Hardware Failure: An HW component interrupts a part of services for a breakdown. The fail can be total (the services based on that component is totally unavailable) or partial (the service works with a reduced performance). In a HA hardware solution all the critical components are duplicated. Sometime this duplication is not visible to the administration point of view. Using the hotSwap functionality sometime it is possible to substitute the breakdown component without interrupt the service.
Software Failure: A part of the software stack fails. The SW component can be an element of the middleware, of the Operative System or of the applications code. This kind of fail we means an accidental fail. The bug’s code is out of the scope because they are solved with the production cycle of the software.
Human error: An incorrect activity may produce an error on an HW or SW component. This kind of error is unpredictable but it can be reduced with specific procedures and system management strategy. Normally a part of this procedure is based on a part of the infrastructure that support these processes.
Disaster event: this event takes into consideration the loss of the total functionality of the infrastructure. All the infrastructure components are unavailable.
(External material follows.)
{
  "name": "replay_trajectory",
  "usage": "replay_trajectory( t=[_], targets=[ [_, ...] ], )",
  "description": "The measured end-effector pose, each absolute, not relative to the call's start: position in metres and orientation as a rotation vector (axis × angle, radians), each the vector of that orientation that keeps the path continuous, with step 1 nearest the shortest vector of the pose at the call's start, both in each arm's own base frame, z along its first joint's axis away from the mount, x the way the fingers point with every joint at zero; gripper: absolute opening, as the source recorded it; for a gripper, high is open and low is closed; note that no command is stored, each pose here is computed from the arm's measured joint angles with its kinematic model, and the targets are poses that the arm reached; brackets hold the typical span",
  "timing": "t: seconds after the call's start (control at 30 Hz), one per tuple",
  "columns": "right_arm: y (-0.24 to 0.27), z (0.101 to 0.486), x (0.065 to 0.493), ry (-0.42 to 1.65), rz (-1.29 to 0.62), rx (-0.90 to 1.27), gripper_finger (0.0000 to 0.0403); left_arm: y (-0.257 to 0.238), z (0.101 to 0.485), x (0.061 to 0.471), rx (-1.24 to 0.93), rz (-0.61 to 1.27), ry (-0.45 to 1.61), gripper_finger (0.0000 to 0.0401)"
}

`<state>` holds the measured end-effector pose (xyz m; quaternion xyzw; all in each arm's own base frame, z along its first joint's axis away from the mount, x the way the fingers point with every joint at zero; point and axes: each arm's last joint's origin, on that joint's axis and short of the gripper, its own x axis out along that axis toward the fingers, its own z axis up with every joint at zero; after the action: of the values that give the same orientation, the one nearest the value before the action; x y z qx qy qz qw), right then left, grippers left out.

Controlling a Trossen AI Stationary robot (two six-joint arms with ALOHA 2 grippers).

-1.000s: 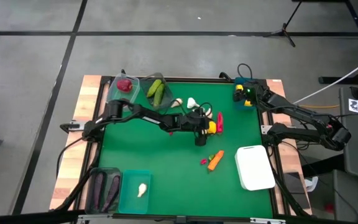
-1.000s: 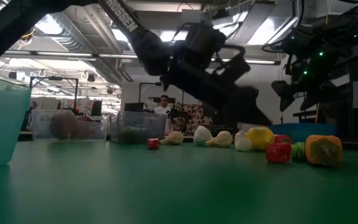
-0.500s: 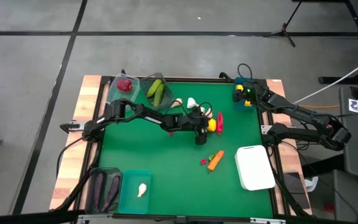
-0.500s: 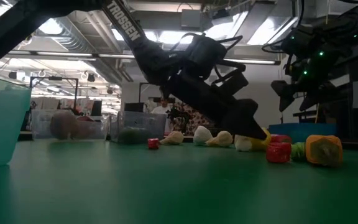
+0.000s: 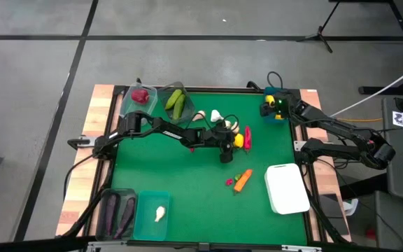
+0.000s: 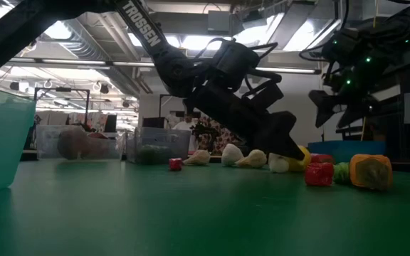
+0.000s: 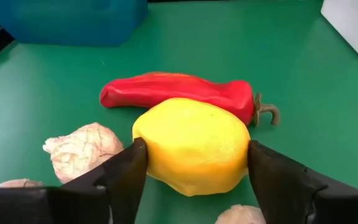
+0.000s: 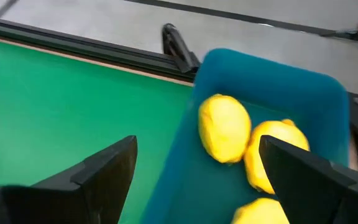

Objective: Sort produce into baskets
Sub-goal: Put the lemon into the blue bin

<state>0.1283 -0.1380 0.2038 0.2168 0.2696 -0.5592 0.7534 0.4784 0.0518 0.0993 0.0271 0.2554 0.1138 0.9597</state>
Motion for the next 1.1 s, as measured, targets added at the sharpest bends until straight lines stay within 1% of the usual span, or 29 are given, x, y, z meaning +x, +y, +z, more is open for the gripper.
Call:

We do not take into consideration the Connection Failure error because this aspect is a typical infrastructural network aspect out of the PureApplication system box. Inside the PureApplication rack the Network communication is contained with the chassis.
In a traditional blade to blade communication flow north-south is managed through the TOR. This solution causes not only latency but the TOR can become a single point of failure. The PureApplication System solution is based on PureFlex architecture and the Node to Node communication happens within the chassis directly (without TOR). In this way the solution offering not only reduces switch latency but also provide a total robust solution for the node connection. The communication from the PureApplication rack and you network can be based.
For the Hardware failure the PureApplication System has been carefully designed to not have any single points of failure within each of its rack.
Each single piece of hardware component is redundant, from the power supplies to the top-of-rack (TOR). The management environment itself is also redundant within the rack as each PureApplication System device contains two management nodes, one of which is a backup for the other. The Software failure in a traditional WebSphere system (including DB2) can happen when one (or more) infrastructure node fails.
We can assume that the following is the software component offered built-in in a PureApplication System system:
- HTTP Server
- WebSphere Application Server
- DB2 DataBase server
The IBM PureApplication System offers a built-in expertise based on WebSphere and Db2 pattern including the strategy to eliminates a single point of failure and maintain the HA offered by the Hardware components also on the complete Software middleware stack. The end-to-end high availability expertise available in the workload pattern eliminates a single point of failure for all nodes of the system, and can minimize both planned and unplanned downtime.


I find it hard to believe that the system doesn't have any possible weak links among its racks. I'd rather have something ready just in case the supposedly impossible suddenly becomes possible.